_WHAT IS REQUIRED_: Among the entries below, find the lines holding "requests" and copy them.

_INFORMATION SHOWN_:
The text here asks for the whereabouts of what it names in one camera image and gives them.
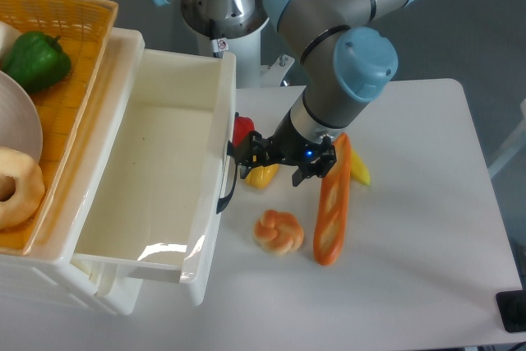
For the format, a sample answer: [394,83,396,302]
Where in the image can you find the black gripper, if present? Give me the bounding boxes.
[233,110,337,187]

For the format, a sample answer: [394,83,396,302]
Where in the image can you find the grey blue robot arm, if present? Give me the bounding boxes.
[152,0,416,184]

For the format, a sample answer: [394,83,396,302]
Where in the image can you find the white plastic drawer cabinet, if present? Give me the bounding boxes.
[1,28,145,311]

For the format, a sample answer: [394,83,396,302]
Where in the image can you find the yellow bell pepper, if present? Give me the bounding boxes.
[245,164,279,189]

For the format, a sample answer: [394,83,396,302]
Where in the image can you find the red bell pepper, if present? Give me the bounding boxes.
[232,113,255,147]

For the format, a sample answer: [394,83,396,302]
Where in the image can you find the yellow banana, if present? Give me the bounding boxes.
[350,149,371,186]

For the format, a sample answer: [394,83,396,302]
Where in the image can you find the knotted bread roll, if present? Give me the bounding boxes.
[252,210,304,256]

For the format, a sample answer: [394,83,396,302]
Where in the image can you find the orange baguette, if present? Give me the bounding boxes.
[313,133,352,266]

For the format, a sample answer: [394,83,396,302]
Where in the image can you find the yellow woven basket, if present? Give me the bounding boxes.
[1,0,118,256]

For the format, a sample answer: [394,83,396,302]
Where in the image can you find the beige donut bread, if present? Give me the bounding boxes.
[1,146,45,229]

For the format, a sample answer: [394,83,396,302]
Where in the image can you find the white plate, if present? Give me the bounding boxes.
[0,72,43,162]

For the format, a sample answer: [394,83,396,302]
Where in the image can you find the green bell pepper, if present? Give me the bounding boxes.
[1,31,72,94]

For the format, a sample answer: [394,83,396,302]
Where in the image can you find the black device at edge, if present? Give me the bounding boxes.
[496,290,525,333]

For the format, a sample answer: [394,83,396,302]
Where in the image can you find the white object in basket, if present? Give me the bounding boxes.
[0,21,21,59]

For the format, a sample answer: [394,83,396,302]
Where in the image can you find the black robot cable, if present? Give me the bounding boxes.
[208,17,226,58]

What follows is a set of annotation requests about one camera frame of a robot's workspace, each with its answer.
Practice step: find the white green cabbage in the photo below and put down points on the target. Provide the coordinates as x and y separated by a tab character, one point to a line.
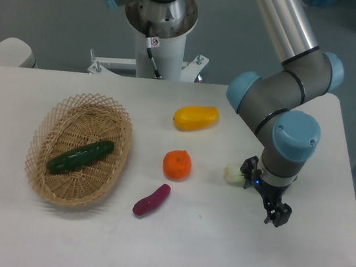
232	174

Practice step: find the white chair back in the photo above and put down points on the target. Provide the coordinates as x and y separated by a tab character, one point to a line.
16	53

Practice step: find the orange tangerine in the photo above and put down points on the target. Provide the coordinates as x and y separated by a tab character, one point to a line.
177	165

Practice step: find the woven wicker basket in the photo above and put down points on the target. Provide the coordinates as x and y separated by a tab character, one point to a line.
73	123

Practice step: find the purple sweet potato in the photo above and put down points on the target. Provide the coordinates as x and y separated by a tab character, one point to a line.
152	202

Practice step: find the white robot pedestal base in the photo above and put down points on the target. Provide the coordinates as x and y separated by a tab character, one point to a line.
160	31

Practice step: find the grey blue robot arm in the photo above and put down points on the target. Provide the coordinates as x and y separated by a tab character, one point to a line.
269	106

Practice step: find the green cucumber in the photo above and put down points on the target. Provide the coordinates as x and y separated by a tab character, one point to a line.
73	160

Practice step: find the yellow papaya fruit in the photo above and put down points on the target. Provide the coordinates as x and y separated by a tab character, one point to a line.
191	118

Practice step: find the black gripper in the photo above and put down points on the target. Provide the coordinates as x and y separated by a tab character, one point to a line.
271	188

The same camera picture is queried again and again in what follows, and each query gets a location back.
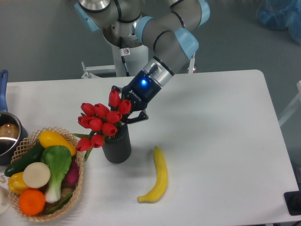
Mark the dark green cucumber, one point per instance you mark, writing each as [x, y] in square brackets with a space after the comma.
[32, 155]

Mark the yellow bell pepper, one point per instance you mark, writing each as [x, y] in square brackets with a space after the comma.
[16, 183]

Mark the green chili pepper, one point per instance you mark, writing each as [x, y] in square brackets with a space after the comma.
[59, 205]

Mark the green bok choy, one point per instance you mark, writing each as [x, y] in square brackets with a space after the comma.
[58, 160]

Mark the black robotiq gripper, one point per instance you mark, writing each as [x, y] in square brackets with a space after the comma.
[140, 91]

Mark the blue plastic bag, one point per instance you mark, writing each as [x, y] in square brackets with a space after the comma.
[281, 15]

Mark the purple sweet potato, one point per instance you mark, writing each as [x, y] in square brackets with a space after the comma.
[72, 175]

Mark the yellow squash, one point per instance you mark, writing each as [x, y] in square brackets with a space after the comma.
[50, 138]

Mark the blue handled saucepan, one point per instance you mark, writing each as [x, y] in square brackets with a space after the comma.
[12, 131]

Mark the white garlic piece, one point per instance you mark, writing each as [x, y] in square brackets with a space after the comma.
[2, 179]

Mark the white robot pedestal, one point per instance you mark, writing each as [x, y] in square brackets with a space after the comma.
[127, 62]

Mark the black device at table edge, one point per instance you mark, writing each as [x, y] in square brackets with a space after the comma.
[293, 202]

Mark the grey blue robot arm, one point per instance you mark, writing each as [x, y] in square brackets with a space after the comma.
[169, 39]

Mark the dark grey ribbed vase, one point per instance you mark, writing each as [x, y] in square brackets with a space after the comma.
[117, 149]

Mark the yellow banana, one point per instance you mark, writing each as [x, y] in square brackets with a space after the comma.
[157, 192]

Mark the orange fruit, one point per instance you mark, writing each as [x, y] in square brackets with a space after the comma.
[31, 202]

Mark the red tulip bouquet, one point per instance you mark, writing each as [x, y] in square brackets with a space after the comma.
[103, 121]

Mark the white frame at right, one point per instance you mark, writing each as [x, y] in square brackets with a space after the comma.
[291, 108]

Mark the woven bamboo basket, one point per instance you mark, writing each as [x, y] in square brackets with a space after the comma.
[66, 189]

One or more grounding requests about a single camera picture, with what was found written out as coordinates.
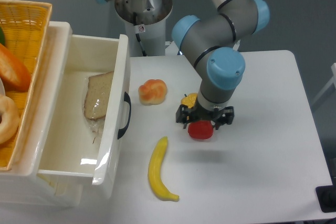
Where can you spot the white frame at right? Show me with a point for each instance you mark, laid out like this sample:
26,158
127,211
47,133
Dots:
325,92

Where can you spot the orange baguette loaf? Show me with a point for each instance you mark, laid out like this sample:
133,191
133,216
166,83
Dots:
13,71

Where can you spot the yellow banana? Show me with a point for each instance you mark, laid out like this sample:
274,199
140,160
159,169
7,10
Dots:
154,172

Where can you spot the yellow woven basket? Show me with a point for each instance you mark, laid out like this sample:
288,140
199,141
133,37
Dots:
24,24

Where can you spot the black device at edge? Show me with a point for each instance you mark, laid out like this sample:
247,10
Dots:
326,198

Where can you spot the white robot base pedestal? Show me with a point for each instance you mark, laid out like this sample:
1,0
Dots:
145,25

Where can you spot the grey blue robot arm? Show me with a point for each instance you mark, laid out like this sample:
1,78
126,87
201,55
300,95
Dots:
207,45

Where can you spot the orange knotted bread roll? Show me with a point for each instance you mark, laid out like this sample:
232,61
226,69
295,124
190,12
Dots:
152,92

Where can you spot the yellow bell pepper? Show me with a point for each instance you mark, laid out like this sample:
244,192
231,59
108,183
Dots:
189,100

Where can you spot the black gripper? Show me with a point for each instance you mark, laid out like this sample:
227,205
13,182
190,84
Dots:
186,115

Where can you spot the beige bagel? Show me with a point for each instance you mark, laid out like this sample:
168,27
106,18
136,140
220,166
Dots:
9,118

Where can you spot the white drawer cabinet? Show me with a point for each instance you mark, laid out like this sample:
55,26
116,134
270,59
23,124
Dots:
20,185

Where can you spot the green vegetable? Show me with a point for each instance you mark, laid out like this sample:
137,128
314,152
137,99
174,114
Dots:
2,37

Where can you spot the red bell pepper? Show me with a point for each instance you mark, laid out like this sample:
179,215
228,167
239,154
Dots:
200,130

_EXERCISE ANSWER_:
What follows is a set of annotation requests about one camera frame of a robot's workspace, each with its answer.
One or more grounding requests about a single camera picture, with what was found written out as coordinates.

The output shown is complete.